A cash sweep is an automated banking process. Through this process, funds are transferred from a bank deposit account to an investment account or from an investment account to a deposit account. For a cash sweep, funds can be transferred between accounts at the same institution or from an account at one institution to an account at another. This is typically accomplished on a daily basis and can be arranged for a portion of the funds in any account or the entire account balance.
To automatically transfer funds from a deposit account to an interest-bearing account, such as a mutual fund account, a person can set up a cash sweep. Funds in these accounts are transferred according to the client’s specifications. This means that the client can specify that all the funds present in any of the accounts are transferred each day or can request the transfer of only a small part of it. For example, a person could transfer the excess balance of his investment account to a deposit account.

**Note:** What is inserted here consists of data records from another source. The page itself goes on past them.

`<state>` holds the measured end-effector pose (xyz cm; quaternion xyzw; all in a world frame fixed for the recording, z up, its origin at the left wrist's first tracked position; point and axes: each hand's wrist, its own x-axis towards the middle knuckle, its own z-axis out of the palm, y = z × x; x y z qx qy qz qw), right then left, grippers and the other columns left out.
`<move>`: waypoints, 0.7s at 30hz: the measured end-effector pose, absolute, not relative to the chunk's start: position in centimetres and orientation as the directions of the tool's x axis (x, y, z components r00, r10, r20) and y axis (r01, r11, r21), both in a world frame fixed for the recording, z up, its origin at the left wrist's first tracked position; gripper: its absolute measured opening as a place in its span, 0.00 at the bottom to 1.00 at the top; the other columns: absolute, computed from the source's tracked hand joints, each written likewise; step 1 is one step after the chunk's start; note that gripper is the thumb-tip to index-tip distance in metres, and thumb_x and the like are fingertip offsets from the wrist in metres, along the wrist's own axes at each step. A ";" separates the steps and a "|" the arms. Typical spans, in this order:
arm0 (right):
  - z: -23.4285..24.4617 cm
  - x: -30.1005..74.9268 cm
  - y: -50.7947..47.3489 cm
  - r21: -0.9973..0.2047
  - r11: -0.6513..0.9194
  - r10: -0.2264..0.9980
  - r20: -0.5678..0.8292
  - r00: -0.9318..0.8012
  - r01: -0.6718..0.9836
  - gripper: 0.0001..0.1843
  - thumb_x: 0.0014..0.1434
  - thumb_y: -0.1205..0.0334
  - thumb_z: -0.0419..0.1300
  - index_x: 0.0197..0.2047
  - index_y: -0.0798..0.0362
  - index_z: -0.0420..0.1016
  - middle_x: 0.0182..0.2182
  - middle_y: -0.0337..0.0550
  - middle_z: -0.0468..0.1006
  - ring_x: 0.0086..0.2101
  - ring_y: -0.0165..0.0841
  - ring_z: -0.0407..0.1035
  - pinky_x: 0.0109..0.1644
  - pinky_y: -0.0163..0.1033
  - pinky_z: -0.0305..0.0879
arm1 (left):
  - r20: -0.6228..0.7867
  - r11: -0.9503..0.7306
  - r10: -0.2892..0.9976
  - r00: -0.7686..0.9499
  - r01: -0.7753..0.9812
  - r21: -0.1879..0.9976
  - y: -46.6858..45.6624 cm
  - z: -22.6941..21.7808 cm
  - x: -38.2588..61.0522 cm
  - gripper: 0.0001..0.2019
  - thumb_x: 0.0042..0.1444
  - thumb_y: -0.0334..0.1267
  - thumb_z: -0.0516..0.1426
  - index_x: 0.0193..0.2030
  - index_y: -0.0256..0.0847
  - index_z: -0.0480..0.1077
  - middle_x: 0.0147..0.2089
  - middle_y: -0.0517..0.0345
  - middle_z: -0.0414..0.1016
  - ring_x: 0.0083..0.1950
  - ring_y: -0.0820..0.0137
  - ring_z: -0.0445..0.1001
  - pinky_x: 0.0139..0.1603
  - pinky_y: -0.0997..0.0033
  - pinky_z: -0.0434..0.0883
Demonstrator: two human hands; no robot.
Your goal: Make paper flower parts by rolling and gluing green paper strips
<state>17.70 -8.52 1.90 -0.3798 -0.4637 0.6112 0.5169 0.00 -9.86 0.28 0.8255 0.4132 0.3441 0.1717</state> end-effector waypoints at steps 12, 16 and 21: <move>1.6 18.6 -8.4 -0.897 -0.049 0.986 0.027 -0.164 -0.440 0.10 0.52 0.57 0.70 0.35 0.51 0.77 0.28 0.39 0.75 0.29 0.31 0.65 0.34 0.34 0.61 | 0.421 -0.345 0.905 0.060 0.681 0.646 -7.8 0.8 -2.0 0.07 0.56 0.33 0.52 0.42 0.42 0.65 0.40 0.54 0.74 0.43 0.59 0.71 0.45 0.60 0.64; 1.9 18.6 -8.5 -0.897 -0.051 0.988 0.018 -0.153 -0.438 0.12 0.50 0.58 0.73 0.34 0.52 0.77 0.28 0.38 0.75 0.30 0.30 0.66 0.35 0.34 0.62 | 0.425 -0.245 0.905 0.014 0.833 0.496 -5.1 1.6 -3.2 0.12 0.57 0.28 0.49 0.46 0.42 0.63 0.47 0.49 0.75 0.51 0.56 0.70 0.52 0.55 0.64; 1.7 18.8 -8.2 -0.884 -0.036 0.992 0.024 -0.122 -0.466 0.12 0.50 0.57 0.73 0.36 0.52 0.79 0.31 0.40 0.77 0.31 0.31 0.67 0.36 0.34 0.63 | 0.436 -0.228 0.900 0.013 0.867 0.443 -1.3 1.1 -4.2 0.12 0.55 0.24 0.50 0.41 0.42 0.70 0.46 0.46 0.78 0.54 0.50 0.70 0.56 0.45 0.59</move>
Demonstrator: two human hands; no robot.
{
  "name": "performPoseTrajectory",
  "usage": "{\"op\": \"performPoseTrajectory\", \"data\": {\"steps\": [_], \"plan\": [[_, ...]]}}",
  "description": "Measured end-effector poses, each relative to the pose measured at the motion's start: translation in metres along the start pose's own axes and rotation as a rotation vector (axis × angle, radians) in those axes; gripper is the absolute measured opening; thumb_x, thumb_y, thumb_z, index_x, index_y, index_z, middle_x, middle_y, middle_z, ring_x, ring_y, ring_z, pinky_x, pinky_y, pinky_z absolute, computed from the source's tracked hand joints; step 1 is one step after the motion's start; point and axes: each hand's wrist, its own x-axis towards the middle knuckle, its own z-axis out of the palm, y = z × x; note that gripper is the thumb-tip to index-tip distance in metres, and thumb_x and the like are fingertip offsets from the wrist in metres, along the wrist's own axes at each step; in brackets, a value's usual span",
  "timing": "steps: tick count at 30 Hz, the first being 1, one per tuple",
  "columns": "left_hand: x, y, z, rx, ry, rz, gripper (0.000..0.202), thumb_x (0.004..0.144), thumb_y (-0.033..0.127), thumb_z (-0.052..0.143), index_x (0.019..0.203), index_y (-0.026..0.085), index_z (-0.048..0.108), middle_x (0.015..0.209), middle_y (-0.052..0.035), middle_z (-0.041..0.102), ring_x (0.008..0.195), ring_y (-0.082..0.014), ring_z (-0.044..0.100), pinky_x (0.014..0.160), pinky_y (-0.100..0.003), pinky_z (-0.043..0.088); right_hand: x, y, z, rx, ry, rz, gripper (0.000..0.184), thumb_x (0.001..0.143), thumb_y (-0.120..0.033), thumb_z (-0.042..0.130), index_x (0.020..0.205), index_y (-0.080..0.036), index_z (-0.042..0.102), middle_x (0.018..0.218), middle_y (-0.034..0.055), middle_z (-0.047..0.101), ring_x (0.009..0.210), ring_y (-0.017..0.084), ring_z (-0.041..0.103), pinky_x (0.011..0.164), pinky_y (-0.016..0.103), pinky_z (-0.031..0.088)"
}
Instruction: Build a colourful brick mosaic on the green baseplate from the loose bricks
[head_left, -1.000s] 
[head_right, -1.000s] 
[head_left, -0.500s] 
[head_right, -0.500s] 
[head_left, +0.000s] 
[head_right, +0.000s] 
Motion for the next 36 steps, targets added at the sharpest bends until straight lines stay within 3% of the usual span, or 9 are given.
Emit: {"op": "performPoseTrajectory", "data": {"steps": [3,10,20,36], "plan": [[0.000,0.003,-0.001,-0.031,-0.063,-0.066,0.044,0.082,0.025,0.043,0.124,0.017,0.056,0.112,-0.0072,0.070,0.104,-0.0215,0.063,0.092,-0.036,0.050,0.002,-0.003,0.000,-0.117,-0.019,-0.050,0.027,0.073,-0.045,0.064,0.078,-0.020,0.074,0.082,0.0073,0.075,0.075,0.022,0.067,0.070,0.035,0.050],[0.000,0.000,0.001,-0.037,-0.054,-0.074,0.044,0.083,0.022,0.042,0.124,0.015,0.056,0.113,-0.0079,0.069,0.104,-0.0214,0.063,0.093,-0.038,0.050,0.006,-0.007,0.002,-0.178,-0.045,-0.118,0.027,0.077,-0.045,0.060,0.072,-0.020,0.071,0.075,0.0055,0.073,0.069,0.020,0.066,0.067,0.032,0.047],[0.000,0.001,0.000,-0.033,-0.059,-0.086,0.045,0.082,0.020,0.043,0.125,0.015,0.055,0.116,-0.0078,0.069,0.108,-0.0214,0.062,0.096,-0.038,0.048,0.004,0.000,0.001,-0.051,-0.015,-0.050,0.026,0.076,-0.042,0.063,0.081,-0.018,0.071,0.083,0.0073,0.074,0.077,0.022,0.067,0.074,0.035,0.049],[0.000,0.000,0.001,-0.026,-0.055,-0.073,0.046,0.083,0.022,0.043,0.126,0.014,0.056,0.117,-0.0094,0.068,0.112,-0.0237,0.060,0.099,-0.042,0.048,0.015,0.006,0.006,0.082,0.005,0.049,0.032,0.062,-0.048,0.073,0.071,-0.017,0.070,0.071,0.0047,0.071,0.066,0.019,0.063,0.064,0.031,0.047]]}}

In most cases, a cash sweep occurs once a day. This daily schedule applies no matter which account is involved. A bank will perform a sweep of cash from its client’s account once a day, and the investment account manager will also handle the transfers once a day.
Cash sweep arrangements are often useful for account holders, including businesses, who need to access a large amount of funds without having to wait a significant amount of time. While a person or business in this situation could keep their money in a checking account, they typically wouldn’t earn as much from an investment account. As such, a person or business in this role typically gets the best of both worlds with a cash sweep: significant interest that allows your money to grow, and quick access to your funds when you need them.
Cash banks were initially instituted by banks in an effort to deal with nonbank competition that paid interest and offered features similar to those available through deposit accounts. Since banks couldn’t offer interest on checking accounts at the time, they created cash sweeps to make sure their customers could still bank with them and easily transfer their money to interest-bearing accounts. Interest-bearing checking accounts exist today, but they generally pay much less interest than investment accounts.